» **Task requirements**: What lines in the records below hold the string "black"? Please show them.

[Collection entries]

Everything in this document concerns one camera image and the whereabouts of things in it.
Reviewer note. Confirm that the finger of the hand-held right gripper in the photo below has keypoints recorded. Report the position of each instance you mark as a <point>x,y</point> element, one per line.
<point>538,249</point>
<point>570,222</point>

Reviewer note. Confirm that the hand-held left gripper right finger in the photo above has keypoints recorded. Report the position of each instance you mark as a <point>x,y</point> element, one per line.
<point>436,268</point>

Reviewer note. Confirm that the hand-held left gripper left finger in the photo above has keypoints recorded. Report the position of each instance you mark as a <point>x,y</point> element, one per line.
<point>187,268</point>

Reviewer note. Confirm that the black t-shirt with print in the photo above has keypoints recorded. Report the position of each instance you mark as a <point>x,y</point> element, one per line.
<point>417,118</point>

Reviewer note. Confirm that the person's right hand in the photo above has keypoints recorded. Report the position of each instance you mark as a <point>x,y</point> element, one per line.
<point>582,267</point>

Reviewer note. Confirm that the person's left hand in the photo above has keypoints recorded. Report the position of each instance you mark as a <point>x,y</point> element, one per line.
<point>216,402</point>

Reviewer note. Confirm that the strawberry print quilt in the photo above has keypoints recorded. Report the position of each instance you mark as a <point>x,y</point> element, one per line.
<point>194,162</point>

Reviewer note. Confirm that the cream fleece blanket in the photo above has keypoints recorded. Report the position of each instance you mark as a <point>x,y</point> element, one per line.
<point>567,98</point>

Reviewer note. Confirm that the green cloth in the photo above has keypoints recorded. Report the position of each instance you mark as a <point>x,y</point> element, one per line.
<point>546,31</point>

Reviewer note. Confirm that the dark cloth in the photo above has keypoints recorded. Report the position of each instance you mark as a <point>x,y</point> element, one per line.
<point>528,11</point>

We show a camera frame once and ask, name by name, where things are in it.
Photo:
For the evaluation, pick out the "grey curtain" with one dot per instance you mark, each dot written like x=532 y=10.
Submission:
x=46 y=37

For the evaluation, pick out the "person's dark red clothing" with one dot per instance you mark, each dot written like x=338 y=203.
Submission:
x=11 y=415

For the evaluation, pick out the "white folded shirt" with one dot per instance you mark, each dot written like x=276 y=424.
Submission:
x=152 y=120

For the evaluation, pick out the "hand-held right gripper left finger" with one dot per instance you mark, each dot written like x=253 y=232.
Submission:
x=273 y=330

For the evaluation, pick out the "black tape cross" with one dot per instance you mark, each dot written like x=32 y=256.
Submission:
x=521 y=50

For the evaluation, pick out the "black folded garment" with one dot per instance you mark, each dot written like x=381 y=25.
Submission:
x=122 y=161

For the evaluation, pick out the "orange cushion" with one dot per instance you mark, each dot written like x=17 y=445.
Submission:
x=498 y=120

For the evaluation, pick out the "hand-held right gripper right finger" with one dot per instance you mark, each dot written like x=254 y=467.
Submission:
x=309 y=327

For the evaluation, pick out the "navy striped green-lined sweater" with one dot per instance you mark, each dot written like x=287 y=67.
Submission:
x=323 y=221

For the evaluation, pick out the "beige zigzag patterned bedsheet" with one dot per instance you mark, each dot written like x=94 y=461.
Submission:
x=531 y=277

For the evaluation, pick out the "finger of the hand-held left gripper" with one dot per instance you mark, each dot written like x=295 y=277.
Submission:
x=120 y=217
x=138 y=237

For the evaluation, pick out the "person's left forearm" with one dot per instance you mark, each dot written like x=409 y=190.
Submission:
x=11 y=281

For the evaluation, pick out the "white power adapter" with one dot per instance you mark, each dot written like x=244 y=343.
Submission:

» **Result of this exercise**:
Reviewer note. Confirm that the black t-shirt with print in the photo above has keypoints recorded. Report the position of each instance you mark as a <point>x,y</point> element, one per line.
For the evaluation, pick out the "black tape cross" with one dot per instance you mark, each dot written like x=32 y=256.
For the evaluation, pick out the "black folded garment" with one dot per instance you mark, each dot written like x=381 y=25.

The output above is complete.